**ASSIGNMENT**. Give the number of lines in the records that include the word "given", and nothing besides.

─── RECORDS SHOWN ───

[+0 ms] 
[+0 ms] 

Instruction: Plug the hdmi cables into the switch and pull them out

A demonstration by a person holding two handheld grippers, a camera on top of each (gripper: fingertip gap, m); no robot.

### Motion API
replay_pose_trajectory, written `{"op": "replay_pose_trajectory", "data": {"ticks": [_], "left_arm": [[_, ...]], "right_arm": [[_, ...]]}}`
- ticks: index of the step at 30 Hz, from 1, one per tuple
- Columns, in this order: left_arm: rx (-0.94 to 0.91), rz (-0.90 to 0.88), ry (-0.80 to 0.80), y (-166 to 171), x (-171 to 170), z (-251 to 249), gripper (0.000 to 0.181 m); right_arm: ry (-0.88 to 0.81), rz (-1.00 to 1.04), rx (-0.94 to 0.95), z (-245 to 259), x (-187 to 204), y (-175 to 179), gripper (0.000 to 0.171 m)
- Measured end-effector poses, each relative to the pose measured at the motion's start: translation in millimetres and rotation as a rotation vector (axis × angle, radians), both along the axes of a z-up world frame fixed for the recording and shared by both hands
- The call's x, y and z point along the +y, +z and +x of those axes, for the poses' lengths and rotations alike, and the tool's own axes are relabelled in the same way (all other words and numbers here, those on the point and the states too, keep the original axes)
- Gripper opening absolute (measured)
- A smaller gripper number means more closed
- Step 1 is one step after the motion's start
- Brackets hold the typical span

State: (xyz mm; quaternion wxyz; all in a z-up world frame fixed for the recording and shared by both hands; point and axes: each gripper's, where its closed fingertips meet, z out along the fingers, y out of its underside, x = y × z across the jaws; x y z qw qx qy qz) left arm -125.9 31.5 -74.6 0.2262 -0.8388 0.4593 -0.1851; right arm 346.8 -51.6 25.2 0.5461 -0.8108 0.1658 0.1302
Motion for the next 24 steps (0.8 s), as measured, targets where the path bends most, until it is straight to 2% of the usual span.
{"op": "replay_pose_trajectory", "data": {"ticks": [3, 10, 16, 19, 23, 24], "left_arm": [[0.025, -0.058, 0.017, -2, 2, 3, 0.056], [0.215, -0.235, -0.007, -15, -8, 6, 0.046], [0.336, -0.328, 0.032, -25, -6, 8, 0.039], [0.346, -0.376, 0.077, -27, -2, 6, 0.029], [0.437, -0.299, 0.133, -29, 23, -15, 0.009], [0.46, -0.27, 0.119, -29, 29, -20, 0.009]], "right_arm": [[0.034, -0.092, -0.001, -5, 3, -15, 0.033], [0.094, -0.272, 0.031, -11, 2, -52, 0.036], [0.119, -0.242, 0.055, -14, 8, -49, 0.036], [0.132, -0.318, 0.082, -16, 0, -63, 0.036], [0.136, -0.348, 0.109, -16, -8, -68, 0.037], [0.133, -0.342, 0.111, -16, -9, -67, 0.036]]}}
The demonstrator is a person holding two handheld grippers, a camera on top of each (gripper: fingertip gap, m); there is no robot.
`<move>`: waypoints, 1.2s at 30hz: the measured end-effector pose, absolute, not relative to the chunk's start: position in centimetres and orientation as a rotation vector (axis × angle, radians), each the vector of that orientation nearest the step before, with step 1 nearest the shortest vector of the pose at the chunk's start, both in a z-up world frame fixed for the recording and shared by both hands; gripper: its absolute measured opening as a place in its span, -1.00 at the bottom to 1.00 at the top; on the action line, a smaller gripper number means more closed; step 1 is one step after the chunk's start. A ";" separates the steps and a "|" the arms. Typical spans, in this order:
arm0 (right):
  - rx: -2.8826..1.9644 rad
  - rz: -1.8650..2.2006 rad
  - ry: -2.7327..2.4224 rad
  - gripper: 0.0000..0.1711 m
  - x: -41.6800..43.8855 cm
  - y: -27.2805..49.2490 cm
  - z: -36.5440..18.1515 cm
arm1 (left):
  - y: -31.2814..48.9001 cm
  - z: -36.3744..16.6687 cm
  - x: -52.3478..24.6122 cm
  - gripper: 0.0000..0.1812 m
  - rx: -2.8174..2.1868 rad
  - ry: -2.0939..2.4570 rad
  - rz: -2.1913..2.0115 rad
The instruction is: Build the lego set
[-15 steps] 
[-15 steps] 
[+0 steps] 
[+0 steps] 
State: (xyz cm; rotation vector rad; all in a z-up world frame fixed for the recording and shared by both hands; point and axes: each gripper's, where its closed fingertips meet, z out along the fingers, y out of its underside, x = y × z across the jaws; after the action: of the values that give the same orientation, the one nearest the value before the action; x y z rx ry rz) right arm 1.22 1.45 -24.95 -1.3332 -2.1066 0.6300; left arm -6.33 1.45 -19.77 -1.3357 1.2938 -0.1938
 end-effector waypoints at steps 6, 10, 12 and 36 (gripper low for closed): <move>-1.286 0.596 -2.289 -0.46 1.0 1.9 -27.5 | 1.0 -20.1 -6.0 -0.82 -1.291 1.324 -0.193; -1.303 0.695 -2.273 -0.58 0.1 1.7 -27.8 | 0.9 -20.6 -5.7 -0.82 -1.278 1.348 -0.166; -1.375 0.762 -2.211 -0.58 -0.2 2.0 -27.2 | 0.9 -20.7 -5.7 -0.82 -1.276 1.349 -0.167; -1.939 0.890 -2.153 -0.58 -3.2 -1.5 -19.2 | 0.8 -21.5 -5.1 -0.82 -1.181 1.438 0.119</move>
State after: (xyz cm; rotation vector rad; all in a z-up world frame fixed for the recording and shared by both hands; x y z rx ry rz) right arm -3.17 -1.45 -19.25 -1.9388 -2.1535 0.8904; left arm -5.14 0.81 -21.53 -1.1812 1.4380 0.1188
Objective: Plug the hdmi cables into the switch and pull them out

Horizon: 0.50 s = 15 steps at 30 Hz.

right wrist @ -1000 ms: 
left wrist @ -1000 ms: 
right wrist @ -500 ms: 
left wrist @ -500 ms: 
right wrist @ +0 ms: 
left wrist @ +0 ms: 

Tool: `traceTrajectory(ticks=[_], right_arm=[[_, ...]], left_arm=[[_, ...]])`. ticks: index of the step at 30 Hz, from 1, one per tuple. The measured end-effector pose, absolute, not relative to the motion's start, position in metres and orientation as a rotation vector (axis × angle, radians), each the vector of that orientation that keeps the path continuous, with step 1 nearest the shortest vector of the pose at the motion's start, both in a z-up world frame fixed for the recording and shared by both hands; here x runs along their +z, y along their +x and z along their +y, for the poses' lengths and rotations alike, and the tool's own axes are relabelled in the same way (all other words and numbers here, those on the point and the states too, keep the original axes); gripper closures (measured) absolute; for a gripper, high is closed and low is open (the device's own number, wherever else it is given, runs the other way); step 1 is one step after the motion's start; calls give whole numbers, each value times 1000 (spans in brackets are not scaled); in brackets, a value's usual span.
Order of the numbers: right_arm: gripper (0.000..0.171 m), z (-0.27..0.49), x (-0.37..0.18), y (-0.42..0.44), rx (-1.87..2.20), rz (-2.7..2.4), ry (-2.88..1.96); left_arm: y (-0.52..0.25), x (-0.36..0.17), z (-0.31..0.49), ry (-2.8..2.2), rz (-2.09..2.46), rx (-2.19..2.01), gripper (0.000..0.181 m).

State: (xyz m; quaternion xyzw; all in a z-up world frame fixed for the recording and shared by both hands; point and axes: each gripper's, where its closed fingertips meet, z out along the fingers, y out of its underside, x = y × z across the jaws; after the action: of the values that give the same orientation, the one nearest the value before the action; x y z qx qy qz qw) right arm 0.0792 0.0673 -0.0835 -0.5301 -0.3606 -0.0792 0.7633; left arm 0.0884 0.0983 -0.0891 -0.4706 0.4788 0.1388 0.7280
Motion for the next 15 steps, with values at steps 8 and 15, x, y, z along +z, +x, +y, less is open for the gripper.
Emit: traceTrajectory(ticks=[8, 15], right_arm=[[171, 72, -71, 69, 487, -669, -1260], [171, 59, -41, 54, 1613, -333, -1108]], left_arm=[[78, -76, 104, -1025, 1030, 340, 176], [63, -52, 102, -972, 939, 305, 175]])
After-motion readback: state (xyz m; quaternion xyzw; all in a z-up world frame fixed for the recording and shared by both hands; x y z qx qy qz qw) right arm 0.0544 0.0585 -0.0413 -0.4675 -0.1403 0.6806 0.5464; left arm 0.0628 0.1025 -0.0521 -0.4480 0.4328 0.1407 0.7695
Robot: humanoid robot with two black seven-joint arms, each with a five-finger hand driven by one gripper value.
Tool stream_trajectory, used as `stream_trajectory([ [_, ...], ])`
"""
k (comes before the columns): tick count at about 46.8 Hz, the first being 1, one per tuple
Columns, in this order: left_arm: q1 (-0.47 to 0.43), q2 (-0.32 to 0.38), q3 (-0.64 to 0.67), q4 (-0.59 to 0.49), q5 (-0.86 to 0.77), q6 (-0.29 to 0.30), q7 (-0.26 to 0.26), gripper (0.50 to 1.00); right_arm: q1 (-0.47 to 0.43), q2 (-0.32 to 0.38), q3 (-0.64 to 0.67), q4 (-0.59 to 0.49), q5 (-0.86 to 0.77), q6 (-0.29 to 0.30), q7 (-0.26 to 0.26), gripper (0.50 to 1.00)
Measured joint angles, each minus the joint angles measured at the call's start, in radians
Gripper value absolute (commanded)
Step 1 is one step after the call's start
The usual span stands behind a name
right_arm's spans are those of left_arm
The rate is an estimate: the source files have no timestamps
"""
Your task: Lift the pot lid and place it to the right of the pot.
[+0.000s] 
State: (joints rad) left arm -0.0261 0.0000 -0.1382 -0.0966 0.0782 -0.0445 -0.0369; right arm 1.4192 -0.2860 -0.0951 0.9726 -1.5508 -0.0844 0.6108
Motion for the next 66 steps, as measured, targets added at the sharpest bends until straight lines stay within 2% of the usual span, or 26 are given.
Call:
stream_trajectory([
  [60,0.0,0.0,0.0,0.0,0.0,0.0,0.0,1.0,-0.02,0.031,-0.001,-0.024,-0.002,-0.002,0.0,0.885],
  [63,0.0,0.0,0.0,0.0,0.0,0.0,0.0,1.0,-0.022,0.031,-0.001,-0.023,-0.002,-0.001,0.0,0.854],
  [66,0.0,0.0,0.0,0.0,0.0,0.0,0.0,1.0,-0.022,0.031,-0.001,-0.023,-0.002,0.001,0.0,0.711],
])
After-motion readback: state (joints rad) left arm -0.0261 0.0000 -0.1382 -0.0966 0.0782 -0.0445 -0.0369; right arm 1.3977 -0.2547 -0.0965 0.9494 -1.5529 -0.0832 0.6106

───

**SOLVED EXERCISE**. 2